I find him despicable, a horrible person who shouldn't get to poison people's minds with his fabrications ever again. Yes I'm hurt by the lies he told and I foolishly believed.
However, with Fahrenheit and Sicko (especially Sicko), it became apparent that he was being very selective with facts in order to further his own cause. When most of his criticism seems to boil down to how politicians, the media and coorporations are misleading the public for their own agendas, I can't see why I should trust him. Even though, deep down, I really want to.
The video summarizes my problem with Michael Moore, when it points ou that the ends don't justify the means.
I'll tell you why: Because the poignant fact of the movie is that no matter what they said in private, he wouldn't answer Michael Moore's questions in public; in front of the people that wanted to know and couldn't get a private interview.
The disturbing thing is that this clip clearly does exactly what it's accusing Moore of doing. They're trying to make it look like Roger Smith said something in response to Moore's questions at that press conference.
He didn't.
That transcript that they show is from a private interview at a different time.
Just a bunch of talk.
Wether or not Roger Smith actually answered Michael Moore at the shareholders metting is irrelevant. Michael Moore already had the footage he tried to obtain during Roger and Me, but chose not to use it because the final product wouldn't be as clear-cut and entertaining.

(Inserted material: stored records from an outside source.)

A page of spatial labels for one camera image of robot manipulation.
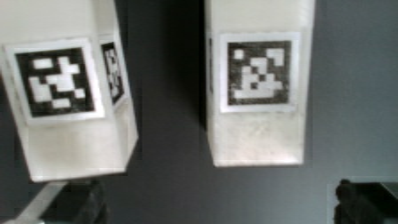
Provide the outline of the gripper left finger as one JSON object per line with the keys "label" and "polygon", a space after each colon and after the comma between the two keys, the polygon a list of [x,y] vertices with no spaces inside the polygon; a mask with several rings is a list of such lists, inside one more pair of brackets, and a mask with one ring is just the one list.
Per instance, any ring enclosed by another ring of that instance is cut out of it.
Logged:
{"label": "gripper left finger", "polygon": [[6,224],[109,224],[102,182],[96,179],[50,182]]}

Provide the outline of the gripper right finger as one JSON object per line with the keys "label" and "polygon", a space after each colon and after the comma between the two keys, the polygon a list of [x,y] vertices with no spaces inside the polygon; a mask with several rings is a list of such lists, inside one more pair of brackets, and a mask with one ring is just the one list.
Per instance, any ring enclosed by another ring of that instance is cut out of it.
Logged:
{"label": "gripper right finger", "polygon": [[398,182],[340,181],[334,224],[398,224]]}

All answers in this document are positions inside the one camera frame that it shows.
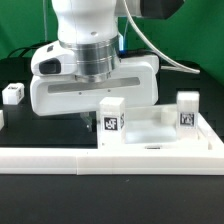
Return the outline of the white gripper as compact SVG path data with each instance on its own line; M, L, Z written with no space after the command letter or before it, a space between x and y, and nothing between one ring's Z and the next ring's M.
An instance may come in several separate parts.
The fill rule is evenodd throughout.
M126 57L111 73L81 76L75 53L53 42L39 48L31 59L30 99L39 116L81 113L89 131L96 131L97 111L106 97L121 97L125 105L144 107L158 100L156 55Z

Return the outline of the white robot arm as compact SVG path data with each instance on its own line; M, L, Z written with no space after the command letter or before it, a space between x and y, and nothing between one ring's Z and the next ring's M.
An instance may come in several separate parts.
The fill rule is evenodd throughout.
M103 99L128 108L158 100L156 74L166 70L197 74L162 52L148 39L149 55L123 58L117 19L167 19L184 0L51 0L58 20L58 40L34 53L30 99L39 116L97 111Z

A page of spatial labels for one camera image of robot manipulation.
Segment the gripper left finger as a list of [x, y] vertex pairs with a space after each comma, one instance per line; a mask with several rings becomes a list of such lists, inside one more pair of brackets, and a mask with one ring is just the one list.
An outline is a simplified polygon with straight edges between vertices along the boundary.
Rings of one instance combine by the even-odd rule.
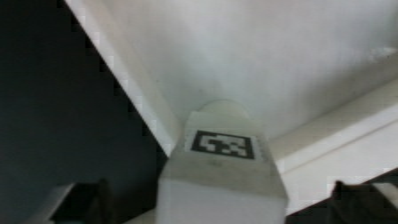
[[114, 224], [106, 180], [58, 185], [25, 224]]

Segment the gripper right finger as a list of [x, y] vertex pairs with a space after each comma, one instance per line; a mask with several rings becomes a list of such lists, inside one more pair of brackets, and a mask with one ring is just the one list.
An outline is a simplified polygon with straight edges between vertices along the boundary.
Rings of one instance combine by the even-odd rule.
[[336, 182], [327, 224], [398, 224], [398, 184]]

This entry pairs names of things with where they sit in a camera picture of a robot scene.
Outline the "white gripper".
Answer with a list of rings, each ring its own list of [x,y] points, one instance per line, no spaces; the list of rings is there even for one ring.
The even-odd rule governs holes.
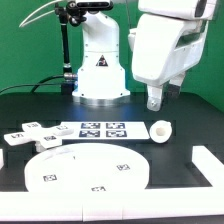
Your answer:
[[[149,85],[149,110],[161,109],[163,86],[160,85],[168,80],[167,96],[179,96],[185,79],[185,74],[181,73],[199,63],[207,31],[208,22],[203,20],[188,21],[152,14],[140,17],[135,31],[132,74],[135,80]]]

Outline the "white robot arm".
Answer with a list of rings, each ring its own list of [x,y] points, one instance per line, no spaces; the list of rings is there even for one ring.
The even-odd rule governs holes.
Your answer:
[[[119,27],[103,11],[124,0],[76,0],[84,11],[84,57],[78,91],[88,103],[107,104],[129,94],[119,64]],[[147,85],[147,107],[161,108],[163,89],[179,95],[186,71],[201,59],[217,0],[133,0],[143,13],[129,31],[132,74]]]

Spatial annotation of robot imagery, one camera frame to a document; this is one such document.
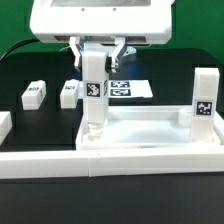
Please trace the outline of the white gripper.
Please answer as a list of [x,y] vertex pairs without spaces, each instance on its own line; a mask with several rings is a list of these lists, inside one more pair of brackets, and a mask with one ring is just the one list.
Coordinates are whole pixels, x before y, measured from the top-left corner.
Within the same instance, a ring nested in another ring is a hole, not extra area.
[[105,70],[116,73],[129,45],[165,44],[172,36],[172,0],[34,0],[30,29],[43,42],[69,41],[82,67],[82,41],[112,44]]

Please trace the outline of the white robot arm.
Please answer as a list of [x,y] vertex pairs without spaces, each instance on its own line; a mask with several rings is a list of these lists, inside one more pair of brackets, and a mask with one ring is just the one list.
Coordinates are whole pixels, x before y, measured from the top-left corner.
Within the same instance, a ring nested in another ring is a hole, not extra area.
[[176,0],[33,0],[30,29],[44,43],[67,43],[83,61],[84,45],[109,46],[111,69],[133,47],[162,45],[172,36]]

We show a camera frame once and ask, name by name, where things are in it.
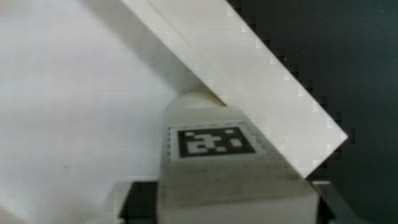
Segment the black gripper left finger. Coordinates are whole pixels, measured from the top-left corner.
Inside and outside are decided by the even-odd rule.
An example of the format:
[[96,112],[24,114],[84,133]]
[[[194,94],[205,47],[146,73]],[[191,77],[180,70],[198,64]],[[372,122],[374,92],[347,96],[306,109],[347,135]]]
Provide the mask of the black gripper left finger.
[[157,181],[136,181],[116,212],[104,213],[88,224],[159,224],[157,190]]

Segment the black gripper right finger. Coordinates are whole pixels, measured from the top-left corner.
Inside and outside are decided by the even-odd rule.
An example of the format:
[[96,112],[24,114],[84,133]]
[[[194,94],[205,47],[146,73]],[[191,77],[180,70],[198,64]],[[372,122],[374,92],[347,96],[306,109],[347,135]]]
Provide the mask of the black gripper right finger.
[[372,224],[358,216],[333,182],[319,180],[313,187],[320,194],[317,224]]

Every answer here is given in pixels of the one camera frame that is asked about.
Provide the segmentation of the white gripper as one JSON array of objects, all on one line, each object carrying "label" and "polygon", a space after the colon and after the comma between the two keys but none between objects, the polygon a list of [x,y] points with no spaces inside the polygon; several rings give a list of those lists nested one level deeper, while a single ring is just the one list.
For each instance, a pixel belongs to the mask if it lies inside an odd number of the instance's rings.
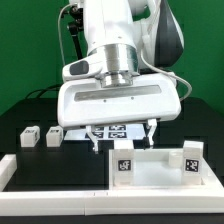
[{"label": "white gripper", "polygon": [[144,124],[146,148],[154,146],[157,120],[174,120],[181,111],[173,81],[162,74],[140,75],[131,86],[102,88],[94,78],[73,80],[62,85],[58,96],[57,117],[65,129],[86,126],[86,133],[98,154],[94,126]]}]

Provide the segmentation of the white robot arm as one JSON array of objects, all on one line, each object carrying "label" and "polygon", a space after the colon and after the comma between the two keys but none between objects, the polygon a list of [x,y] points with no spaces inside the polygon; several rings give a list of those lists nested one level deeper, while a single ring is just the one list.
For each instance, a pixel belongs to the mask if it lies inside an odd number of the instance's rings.
[{"label": "white robot arm", "polygon": [[159,68],[183,53],[166,0],[80,0],[87,56],[62,69],[57,117],[65,130],[175,119],[176,77]]}]

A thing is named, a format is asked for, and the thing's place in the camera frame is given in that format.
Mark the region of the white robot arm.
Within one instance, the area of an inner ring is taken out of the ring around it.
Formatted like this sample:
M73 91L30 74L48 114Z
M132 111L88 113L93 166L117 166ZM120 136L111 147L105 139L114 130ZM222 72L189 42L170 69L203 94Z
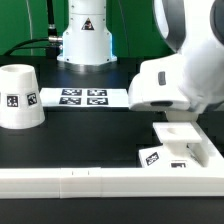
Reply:
M69 25L58 61L101 67L116 60L106 28L106 0L68 0ZM160 35L174 51L143 62L129 91L136 111L200 114L224 104L224 0L152 0Z

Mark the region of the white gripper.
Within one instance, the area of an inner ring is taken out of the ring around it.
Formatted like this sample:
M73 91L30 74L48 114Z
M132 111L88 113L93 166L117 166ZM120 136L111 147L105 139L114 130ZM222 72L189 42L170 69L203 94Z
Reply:
M188 111L189 99L180 91L183 58L174 54L141 63L128 90L133 111Z

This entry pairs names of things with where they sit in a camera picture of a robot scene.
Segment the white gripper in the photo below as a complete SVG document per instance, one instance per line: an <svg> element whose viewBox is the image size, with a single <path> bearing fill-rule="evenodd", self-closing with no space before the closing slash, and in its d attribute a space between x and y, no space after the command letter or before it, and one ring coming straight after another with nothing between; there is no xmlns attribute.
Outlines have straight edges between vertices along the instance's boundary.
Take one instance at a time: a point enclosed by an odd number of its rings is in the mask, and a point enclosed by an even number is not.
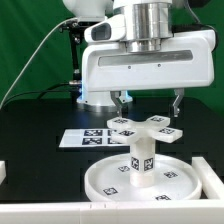
<svg viewBox="0 0 224 224"><path fill-rule="evenodd" d="M177 117L185 90L214 80L212 51L215 32L176 33L162 41L157 52L129 53L123 43L90 45L83 54L83 87L89 92L111 91L122 116L122 90L175 89L170 116Z"/></svg>

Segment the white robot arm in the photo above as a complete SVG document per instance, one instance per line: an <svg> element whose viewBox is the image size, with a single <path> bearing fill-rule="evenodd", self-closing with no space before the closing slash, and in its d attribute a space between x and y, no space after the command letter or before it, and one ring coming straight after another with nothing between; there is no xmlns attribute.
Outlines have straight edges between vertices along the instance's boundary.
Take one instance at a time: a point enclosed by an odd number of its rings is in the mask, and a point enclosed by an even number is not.
<svg viewBox="0 0 224 224"><path fill-rule="evenodd" d="M214 28L196 23L172 30L171 10L188 0L62 0L84 28L82 87L77 104L90 111L116 111L132 101L130 90L172 89L179 113L184 90L214 80Z"/></svg>

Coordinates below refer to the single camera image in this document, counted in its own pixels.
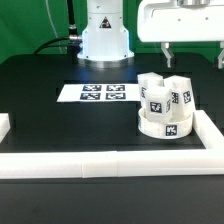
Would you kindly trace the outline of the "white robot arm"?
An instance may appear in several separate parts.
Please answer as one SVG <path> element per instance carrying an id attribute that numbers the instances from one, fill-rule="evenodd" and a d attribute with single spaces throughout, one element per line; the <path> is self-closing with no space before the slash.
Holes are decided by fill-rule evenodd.
<path id="1" fill-rule="evenodd" d="M 123 0 L 87 0 L 87 27 L 78 58 L 99 67 L 128 60 L 129 32 L 123 25 Z M 224 0 L 142 0 L 137 35 L 143 43 L 159 43 L 171 66 L 170 48 L 178 42 L 219 42 L 217 67 L 224 68 Z"/>

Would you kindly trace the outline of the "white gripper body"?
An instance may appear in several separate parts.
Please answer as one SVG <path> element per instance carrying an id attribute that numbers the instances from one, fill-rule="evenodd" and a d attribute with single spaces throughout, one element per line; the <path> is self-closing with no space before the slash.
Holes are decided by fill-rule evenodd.
<path id="1" fill-rule="evenodd" d="M 224 41 L 224 0 L 143 0 L 137 34 L 142 42 Z"/>

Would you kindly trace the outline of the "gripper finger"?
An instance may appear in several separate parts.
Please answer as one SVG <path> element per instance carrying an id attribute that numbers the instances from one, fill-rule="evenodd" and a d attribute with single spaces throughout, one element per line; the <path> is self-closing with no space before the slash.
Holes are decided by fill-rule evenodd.
<path id="1" fill-rule="evenodd" d="M 167 67 L 171 68 L 172 67 L 172 63 L 173 63 L 173 59 L 174 59 L 174 54 L 171 50 L 171 45 L 169 42 L 162 42 L 161 43 L 161 50 L 163 52 L 163 54 L 166 57 L 167 60 Z"/>
<path id="2" fill-rule="evenodd" d="M 224 67 L 224 41 L 220 42 L 220 48 L 222 50 L 217 57 L 217 67 L 222 69 Z"/>

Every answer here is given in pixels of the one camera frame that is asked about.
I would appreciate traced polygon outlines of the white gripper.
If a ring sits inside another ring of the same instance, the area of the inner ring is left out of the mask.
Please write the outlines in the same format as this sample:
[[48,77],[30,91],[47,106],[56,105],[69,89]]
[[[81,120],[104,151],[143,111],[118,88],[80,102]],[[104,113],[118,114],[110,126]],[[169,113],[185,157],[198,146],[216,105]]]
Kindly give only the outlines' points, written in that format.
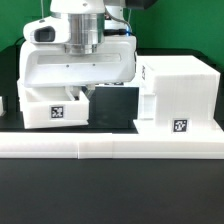
[[36,45],[26,41],[21,48],[20,82],[28,88],[65,87],[70,100],[76,95],[72,86],[87,85],[85,95],[92,97],[96,86],[128,82],[135,75],[136,38],[107,36],[96,53],[69,55],[63,45]]

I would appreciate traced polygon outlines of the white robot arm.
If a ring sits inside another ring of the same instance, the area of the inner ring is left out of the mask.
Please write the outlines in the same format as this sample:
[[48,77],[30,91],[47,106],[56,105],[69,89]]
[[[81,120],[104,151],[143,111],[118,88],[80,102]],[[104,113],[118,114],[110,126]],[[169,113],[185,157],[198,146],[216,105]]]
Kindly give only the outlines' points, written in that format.
[[51,15],[26,24],[19,81],[26,88],[128,82],[135,76],[131,27],[106,19],[108,8],[145,10],[158,0],[52,0]]

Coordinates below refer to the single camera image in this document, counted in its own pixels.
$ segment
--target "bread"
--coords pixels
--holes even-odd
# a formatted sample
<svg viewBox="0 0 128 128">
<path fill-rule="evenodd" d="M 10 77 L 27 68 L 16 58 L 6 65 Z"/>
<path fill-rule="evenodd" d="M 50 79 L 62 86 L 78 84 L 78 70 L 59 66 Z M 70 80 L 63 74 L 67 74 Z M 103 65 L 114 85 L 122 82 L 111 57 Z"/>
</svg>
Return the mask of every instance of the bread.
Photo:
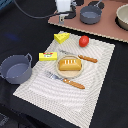
<svg viewBox="0 0 128 128">
<path fill-rule="evenodd" d="M 81 70 L 81 60 L 80 59 L 62 59 L 59 62 L 60 71 L 76 71 Z"/>
</svg>

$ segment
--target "cooking pot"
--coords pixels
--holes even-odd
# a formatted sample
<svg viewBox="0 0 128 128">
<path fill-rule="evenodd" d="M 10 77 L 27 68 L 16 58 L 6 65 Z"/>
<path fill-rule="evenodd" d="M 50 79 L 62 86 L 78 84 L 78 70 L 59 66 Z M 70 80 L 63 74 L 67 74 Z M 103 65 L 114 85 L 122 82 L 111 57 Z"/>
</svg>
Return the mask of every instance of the cooking pot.
<svg viewBox="0 0 128 128">
<path fill-rule="evenodd" d="M 98 7 L 98 5 L 101 1 L 102 0 L 99 0 L 99 2 L 94 6 L 92 5 L 85 6 L 80 10 L 80 20 L 83 23 L 95 24 L 99 22 L 101 18 L 102 10 Z"/>
<path fill-rule="evenodd" d="M 1 77 L 11 84 L 22 84 L 27 81 L 31 74 L 32 56 L 13 55 L 5 59 L 0 66 Z"/>
<path fill-rule="evenodd" d="M 116 11 L 116 15 L 120 26 L 128 30 L 128 4 L 119 7 Z"/>
</svg>

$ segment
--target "yellow box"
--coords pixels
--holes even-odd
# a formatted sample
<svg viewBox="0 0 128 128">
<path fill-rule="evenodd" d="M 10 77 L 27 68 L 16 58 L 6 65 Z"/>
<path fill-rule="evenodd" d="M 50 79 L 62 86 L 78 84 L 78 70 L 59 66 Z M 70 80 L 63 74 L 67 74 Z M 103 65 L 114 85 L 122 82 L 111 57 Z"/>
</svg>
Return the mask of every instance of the yellow box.
<svg viewBox="0 0 128 128">
<path fill-rule="evenodd" d="M 39 53 L 39 61 L 57 60 L 57 52 Z"/>
<path fill-rule="evenodd" d="M 54 34 L 54 39 L 61 44 L 69 38 L 69 35 L 70 33 Z"/>
</svg>

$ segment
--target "cable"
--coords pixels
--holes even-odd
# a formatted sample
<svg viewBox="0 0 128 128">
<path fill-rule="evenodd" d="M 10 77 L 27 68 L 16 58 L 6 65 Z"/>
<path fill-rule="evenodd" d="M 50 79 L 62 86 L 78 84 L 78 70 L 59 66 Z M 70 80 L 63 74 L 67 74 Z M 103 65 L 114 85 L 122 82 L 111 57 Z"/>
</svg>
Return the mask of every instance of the cable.
<svg viewBox="0 0 128 128">
<path fill-rule="evenodd" d="M 13 0 L 13 2 L 15 3 L 15 5 L 17 6 L 17 8 L 18 8 L 22 13 L 24 13 L 26 16 L 28 16 L 28 17 L 30 17 L 30 18 L 34 18 L 34 19 L 44 19 L 44 18 L 48 18 L 48 17 L 60 15 L 60 14 L 69 14 L 69 13 L 74 13 L 74 12 L 75 12 L 74 8 L 72 7 L 72 10 L 73 10 L 73 11 L 59 12 L 59 13 L 51 14 L 51 15 L 44 16 L 44 17 L 36 17 L 36 16 L 29 15 L 28 13 L 26 13 L 25 11 L 23 11 L 23 10 L 20 8 L 20 6 L 17 4 L 16 0 Z"/>
</svg>

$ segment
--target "striped placemat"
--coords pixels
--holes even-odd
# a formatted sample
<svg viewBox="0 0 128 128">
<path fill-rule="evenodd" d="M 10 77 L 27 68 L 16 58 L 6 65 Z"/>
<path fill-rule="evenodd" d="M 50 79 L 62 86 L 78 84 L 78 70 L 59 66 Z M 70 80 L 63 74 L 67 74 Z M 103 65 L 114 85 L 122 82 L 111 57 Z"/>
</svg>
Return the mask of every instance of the striped placemat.
<svg viewBox="0 0 128 128">
<path fill-rule="evenodd" d="M 53 40 L 46 51 L 57 52 L 58 58 L 63 55 L 58 49 L 62 49 L 74 54 L 82 54 L 98 59 L 98 63 L 83 61 L 84 70 L 82 74 L 72 79 L 74 82 L 83 84 L 85 86 L 84 90 L 75 88 L 59 80 L 47 78 L 44 74 L 45 69 L 57 74 L 55 69 L 56 61 L 39 61 L 33 68 L 31 78 L 21 84 L 14 92 L 14 95 L 76 126 L 88 128 L 114 50 L 114 45 L 90 39 L 88 46 L 81 48 L 78 43 L 79 39 L 80 36 L 70 34 L 69 39 L 62 44 Z"/>
</svg>

When you call something a documentary, you enter an unspoken agreement with the audience that the contents are true to the best of your knowledge. Ignoring this, Michael Moore chooses to produce entertainment, and label it as a documentary. That is what is unacceptable.
Can you do that in the US?
No?
Why shouldn't you be able to?
Why is it wrong that someone like Michael Moore wants that to be shown as a ridiculous state of affairs.
If the best they now have is picking on his FIRST film, now that he has several under his belt... well, it only goes to show they don't have much they can whinge about with his big successes.
That being said, I thought SiCKO gave a really one-sided perspective on socialized medicine, without mentioning any of the drawbacks. The long waiting periods on some surgical procedures, the lack of doctors (at least in my country
Ofcourse these are only minor problems compared to privatized medicine, but I still feel that they have to be mentioned in a documentary about this subject.
I don't find this a scrutiny of Roger and Me as a documentary, but of Michael Moore as a documentary maker. If he is willing to substitute fact for entertainment once, he has probably done so a number of times. And this reflects very poorly on the work he has done since then.
But Michael chose to use that clip of him in Roger and Me, wich means they must have been working somewhat closely together on the project.
The more films he makes, the more he is in the film.